The Sunak plan is to tackle yobbery by making offenders wear hi-viz clothing and repair the damage they have caused within 48 hours. Can't you just hear the frenzied rustling of lawyers brandishing human-rights laws? They can surely convince the courts that it is a breach of our rights to force anyone to wear anything, and that to set a time deadline on any punishment is unlawful.

And what fun the lawyers would have with Sunak's suggestion that vandals could be forced to repay their debt to society by washing police cars. They may have a legal precedent. Under military law, soldiers are obliged to obey lawful orders but can refuse to obey unlawful orders. Strangely enough, in military-law lessons the text-book example of an unlawful order is a senior officer telling soldiers to wash his car.

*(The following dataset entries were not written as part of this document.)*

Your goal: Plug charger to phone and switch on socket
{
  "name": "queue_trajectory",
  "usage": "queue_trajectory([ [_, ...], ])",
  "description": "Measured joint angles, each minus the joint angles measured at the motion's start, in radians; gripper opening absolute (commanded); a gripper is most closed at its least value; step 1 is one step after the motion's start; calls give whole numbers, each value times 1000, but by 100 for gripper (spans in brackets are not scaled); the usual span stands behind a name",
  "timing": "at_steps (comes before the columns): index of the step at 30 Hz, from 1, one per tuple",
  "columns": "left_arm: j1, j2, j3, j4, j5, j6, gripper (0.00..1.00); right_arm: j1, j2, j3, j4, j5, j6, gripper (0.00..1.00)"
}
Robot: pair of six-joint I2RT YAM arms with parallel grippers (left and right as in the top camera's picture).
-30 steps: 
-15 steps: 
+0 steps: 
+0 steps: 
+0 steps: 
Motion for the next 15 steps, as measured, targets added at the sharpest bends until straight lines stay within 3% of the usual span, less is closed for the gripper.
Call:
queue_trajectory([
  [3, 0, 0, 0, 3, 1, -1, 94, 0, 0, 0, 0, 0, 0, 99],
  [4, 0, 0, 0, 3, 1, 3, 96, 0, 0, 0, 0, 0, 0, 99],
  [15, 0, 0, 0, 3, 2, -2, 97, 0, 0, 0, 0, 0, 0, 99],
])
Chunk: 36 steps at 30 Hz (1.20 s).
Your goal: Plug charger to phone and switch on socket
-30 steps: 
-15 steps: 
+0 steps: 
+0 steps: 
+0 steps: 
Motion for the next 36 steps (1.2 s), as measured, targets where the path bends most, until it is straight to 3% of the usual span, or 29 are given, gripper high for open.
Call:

There's also the issue of that ancient and cherished line from English common law, forbidding “cruel and unusual punishments.” What could be crueller than having to wield a wet sponge on a chilly morning?

In any case, if you were a police officer, how would you feel about driving a car washed by the local yobbery? I hesitate to put ideas in the heads of the ungodly but a single kipper in the engine compartment could spoil a copper's day.